Finalmente, el ya no podría con todos. Eran demasiados para él a pesar de su astucia y sus armas ocultas.

-Shizuko!, informa al coronel, retrocedo a la guarida, necesito apoyo ahora mismo!

Nadie le contestaba. Se encontraba solo? No le extrañaba, su vida siempre había sido solitaria.

Poco pudo retroceder. En su retirada, varios soldados le cortaron el paso, una gran fosa se abrió entre ellos, donde se encontraba enterrado Flippy. Los soldados pasaron de largo, querían llegar cuanto antes a la guarida.

-Maldita sea! Shizuko joder! Responde de una vez!

-Qué quieres? Ando ocupado. Vaya parece que te están dando una pequeña paliza jejeje.

-Cállate! Necesito ayuda, volvamos a la base e informemos al coronel.

-Volvamos? No es mi misión recoger heridos y transpórtalos hasta otro sitio. Además, no tenemos porque ayudar a un traidor. Al igual que Riuk no era necesario, tú tampoco lo eres en tu estado actual.

-Cómo te atreves! Espera!

Shizuko había desaparecido tan rápido como vino.

No podría defenderse durante mucho más tiempo. Su única esperanza era que no viesen la fosa en la que se encontraba oculto.

-"No puedo morir. No pereceré en un sitio como este. No."

Varios batallones pasaron por encima suyo, sin percatarse de su presencia. Pero esa situación no será eterna.

Un joven especializado en la detección de enemigos sintió su presencia. Parándose en secó, hizo señales a sus compañeros de que su enemigo seguía vivo en la profunda fosa. Dos de ellos saltaron a su interior y fueron envueltos en una nube morada.

Pasaron varios minutos pero ningún sonido salía de allí. Ninguno regresó.

Dos más bajaron, pero el resultado fue el mismo.

-Es duro de roer. Ese veneno será difícil de penetrar. Avisar a algún compañero de que tenemos arrinconado a uno de ellos. Necesitamos que puedan esparcir el veneno.

Asintiendo, uno de ellos salió corriendo, retrocediendo en la zona conquistada. No tardó mucho en volver acompañado de una chica enmascarada..segun x un tatuaje en su brazo se trataba de su sargento.

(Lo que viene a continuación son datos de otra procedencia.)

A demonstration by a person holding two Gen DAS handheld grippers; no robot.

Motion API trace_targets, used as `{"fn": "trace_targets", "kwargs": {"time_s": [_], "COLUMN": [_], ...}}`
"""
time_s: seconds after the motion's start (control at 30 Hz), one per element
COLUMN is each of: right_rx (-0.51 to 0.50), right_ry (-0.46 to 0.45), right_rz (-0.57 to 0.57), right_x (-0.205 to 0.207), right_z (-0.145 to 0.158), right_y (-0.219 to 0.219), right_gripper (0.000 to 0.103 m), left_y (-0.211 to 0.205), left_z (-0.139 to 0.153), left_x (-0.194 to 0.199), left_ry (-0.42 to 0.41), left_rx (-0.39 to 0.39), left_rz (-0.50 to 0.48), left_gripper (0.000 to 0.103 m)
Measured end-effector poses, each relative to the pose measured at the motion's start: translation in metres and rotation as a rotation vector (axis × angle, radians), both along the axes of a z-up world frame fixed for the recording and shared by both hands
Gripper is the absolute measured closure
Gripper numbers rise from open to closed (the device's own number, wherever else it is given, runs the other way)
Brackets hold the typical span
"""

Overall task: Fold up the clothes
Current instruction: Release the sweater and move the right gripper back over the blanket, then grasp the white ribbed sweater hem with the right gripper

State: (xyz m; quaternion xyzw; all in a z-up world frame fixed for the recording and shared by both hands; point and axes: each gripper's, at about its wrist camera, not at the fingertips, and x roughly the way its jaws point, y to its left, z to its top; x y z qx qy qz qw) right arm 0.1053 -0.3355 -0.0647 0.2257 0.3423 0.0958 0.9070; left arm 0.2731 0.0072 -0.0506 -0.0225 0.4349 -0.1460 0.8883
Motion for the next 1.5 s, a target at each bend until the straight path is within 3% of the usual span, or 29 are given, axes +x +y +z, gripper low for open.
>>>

-Aun estabas por esta zona? Da igual, le tenemos hay arrinconado, pero cada vez que uno de los nuestros baja, muere por un o tóxico. Puedes encargarte de ello?

-Estaba revisando la zona. En cuanto al humo, no os preocupéis. Yo me encargo. Seguid adelante.

-No, te haremos de apoyo, tú despéjalo que nosotros acabaremos con él.

-Creéis que necesito vuestra ayuda? Yo sola puedo con él. Si lo que queréis es la fama de haber acabado con un enemigo, a mi no me importa, quedáosla. Pero no quiero que interfiráis con mi trabajo!

-De acuerdo, esperaremos a tu señal.

La sargento empezó a valorar la situación. Si entraba le atacarían con veneno. Debía ser rápida.

Tras un gran salto, cayendo en picado dentro de la fosa. Un humo morado se volvió a esparcir, pero era disipado por la mascara q tenia puesta

-Mierda, no tengo nada más que esto, y ahora no me funciona. Finalmente me han alcanzado. No sé quién es, pero su nombre será famoso por acabar con mi leyenda, con el Sargento Flippy

Al alcanzar el suelo, empezó a observar aquel lugar. Era evidente la situación de su enemigo. Lentamente se acercó hasta él.